I'd say no. It's too imformal for this phrase.


How you express this depends enormously on where you are from. I think no problem may be informal in America (?) and it sounds quite rude to my English ears, but it is the normal, polite response in Central Scotland (I don't know about the rest of the country), so it should, in my view, be accepted.


Why does my sentencs translate"you are welcome father"?


Because it is an expression used with that meaning if you feel the need.

I say 'if you feel the need' because traditionally you do not say anything in response to thanks. But the trend is coming in and this is the phrase that had been adopted. Older people say it is unnatural and unnecessary.


Well that COMPLETELY changes the intent of the phrase above


I thought 'e' was 'he'. How come it is 'you, your' ?
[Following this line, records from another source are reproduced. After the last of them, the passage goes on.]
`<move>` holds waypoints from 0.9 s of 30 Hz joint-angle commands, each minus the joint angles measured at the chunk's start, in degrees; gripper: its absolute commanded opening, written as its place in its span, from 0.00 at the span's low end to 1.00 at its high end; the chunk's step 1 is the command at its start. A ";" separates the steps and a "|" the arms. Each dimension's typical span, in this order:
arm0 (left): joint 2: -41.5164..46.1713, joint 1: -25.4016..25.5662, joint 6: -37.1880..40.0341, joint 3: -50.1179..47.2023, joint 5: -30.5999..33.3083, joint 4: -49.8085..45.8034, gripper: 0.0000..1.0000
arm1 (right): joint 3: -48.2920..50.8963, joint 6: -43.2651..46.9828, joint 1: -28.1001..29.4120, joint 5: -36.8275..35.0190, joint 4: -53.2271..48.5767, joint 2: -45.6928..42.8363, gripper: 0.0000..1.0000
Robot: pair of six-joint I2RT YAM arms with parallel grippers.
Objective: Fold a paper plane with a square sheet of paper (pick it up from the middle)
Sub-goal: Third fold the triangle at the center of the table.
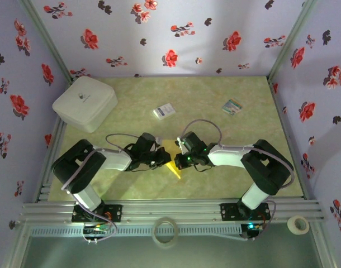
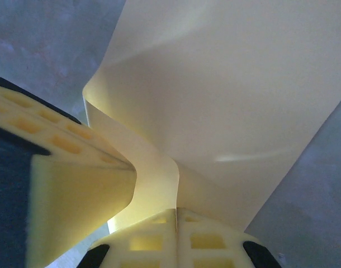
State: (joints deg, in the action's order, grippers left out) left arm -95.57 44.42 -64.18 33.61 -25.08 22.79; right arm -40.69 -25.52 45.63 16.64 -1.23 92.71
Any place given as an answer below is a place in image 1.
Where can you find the yellow square paper sheet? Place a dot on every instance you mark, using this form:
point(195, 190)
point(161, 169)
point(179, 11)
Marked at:
point(176, 171)

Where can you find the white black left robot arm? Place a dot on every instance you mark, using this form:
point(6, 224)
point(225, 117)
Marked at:
point(114, 160)

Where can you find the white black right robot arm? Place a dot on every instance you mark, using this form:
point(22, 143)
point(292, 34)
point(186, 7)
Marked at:
point(226, 156)

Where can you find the white blue card packet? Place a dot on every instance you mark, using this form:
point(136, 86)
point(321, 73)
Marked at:
point(164, 110)

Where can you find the colourful striped card packet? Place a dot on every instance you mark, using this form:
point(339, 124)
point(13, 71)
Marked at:
point(232, 106)

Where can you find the clear adhesive tape roll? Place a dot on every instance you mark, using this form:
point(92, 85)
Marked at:
point(156, 237)

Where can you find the white plastic storage box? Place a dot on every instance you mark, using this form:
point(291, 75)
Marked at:
point(81, 106)

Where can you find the white adhesive tape roll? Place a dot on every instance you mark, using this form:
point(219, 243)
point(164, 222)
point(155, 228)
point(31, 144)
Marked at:
point(292, 226)

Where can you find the long aluminium mounting rail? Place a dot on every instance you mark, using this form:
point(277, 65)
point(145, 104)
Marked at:
point(170, 209)

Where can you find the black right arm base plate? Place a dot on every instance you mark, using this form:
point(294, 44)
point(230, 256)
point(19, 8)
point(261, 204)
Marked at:
point(226, 212)

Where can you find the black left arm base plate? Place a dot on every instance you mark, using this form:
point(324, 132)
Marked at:
point(116, 212)

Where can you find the aluminium side rail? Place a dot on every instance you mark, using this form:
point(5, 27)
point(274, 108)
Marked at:
point(281, 111)
point(44, 181)

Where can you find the aluminium frame post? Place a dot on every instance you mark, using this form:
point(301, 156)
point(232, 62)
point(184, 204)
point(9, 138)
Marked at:
point(294, 36)
point(45, 36)
See the other comments on this page. This is a set phrase translated as a set phrase in English so the words do not match up exactly. As Bobh332809 explains above the literal translation is 'It is your life'. As in other two-gender languages, the word for 'he' doubles as the generic 'it' when it does not refer to anything specific.


Why is it not "a athair" since you are speaking to the father?


Tha rule is to drop the a before vowels.

Note that as fh is silent you will have to look to the next letter to see if the a is needed

a mhàthair.
a Fhriseil.

(Irish speakers note the difference as this causes confusion when people cross the sea.)


My answer should have accepted


That's very interesting, but there's not much anyone can do without knowing exactly what your answer was.


"You're welcome, father" should have been accepted. Tapadh leibh.


Duolingo automatically accepts contractions, so "You're welcome" will be accepted here.


I agree. I never say You are welcome.

However, no one will change it unless you report it using the 'my answer should be accepted'. The mods will not see your comment on this page unless someone does, or unless they are already subscribed to this page (which they probably aren't as no mod has left a comment here yet. D


Thanks for the explanation of this process. I actually did report it. So we'll see.


What's the difference between "se s do beatha" and "se ur beatha"?


'S e do bheatha uses the singular 'your'
'S e ur beatha uses the plural 'your'

Just as in French and Welsh, we use the plural for one person when we wish to show respect, which includes anyone significantly older than you, such as your father. On this course they always put in someone older than you or someone in authority or more than one person when they want you to practise the plural, and a younger person when they want you to practise the singular.